* WHAT IS REQUIRED
Please repeat, exactly as written, the line containing "machine body at" and every line after it through the end of the records below.

Records excerpted from a collection
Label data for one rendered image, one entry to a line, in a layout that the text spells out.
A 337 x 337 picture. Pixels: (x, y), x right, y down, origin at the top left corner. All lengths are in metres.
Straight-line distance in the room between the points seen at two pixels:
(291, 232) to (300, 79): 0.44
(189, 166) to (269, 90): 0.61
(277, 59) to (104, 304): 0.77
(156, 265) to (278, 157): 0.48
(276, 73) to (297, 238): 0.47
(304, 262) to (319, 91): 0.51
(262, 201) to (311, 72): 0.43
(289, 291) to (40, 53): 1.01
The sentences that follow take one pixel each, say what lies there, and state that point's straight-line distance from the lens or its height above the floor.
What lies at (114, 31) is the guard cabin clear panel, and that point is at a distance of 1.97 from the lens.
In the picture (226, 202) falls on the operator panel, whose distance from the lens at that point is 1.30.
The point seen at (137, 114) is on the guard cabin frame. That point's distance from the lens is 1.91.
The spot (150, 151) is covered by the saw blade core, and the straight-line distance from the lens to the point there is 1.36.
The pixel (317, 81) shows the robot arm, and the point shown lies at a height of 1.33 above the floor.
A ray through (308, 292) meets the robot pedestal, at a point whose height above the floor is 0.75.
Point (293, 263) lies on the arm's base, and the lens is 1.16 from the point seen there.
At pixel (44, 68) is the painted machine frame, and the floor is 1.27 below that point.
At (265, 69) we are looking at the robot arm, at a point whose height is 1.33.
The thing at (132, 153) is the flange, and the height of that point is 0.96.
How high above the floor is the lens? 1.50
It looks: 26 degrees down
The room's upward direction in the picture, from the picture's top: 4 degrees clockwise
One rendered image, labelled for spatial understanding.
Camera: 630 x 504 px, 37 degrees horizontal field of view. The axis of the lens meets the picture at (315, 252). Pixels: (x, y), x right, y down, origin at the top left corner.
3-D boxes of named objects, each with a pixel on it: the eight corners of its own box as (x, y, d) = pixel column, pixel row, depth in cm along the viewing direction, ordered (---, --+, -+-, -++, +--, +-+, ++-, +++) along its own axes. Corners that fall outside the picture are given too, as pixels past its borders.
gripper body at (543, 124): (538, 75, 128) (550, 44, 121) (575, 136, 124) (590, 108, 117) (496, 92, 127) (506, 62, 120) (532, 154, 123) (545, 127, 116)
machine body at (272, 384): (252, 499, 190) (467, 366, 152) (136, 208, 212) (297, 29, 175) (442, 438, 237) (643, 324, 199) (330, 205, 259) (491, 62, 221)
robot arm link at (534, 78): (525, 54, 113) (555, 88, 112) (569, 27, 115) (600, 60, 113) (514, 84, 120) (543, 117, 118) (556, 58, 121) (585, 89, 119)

* THE ANSWER
machine body at (272, 384): (252, 499, 190) (467, 366, 152) (136, 208, 212) (297, 29, 175) (442, 438, 237) (643, 324, 199) (330, 205, 259) (491, 62, 221)
robot arm link at (534, 78): (525, 54, 113) (555, 88, 112) (569, 27, 115) (600, 60, 113) (514, 84, 120) (543, 117, 118) (556, 58, 121) (585, 89, 119)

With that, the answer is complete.